Another story about algorithms has to do with advances in hardware. There are many algorithms that have been discarded because they were too slow -- at least on scalar machines. When parallel processing became a reality, some of those really inefficient algorithms turned out to be spectacularly useful on parallel boxes. The CM-2 (200) above had 32,000 processors, but they were bit-slice computers. Most people used the mode where they ganged them by 32s to get a 1,000 processor box -- quite respectable for that time in computing history. If you used the right algorithm applied to right problem, that machine really cranked out results. (That was a "half-gallon" machine, the "one gallon" had 64K processors.)
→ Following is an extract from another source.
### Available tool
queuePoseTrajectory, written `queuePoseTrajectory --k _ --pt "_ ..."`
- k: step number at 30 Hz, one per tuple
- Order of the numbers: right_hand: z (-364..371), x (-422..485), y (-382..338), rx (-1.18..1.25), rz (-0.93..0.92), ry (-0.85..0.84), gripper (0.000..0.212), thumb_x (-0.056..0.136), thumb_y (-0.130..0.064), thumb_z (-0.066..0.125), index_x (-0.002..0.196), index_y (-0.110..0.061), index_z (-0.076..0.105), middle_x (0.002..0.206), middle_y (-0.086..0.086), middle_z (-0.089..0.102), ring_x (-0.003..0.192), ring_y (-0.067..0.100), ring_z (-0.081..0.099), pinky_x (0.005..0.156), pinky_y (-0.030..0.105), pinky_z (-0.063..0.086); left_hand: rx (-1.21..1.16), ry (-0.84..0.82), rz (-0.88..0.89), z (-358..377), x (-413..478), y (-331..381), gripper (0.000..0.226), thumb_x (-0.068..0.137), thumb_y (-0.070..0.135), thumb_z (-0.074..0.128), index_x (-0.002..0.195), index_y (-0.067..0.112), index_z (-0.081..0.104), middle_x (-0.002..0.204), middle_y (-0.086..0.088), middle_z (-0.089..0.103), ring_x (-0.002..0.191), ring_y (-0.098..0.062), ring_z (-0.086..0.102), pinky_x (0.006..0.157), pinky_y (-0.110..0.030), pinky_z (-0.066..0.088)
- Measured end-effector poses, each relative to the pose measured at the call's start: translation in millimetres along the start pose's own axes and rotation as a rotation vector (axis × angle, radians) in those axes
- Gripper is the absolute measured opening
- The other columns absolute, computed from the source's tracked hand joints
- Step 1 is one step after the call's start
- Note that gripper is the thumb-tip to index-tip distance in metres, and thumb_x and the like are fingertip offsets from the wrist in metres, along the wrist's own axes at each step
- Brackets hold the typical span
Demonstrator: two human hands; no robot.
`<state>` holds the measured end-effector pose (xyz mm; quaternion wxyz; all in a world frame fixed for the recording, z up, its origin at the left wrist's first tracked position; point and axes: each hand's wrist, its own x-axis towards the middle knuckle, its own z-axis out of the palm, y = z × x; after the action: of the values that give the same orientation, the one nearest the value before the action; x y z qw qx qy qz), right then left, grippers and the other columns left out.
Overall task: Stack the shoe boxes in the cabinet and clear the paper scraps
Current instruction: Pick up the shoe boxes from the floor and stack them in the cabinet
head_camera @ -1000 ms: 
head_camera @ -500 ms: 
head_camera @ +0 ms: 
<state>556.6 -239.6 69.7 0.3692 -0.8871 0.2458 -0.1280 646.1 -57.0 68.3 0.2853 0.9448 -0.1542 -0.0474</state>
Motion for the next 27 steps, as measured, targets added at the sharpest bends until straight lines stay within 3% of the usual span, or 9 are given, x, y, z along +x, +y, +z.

2) Profile / instrument your code; obtain measurements to see where it is spending its time, then spend your precious time in those areas. A few years back, I did the opposite of what I had usually done. A client asked me to take a code that previously ran on a Cray and port it to run on a PC. It was far too complex a code to consider an algorithm change (although I suggested that their domain experts look at that). I profiled it and saw that it spent a lot of time doing IO. The best approach at that point was to allocate as much memory as feasible to a RAMdisk. That affected the models that I was using by decreasing the real time by 30% (we might have expected more, but this was all done with filesystem drivers, so that code did not need to be modified). If there was more to be done, a RAID-0 across several disks would have been next.
If you have some money, perhaps all you need is more memory, or a box that has two or more CPUs, an account at a computing service bureau, etc. However, I suggest that you take a step back and consider all your options and possibilities, to avoid the premature optimization trap.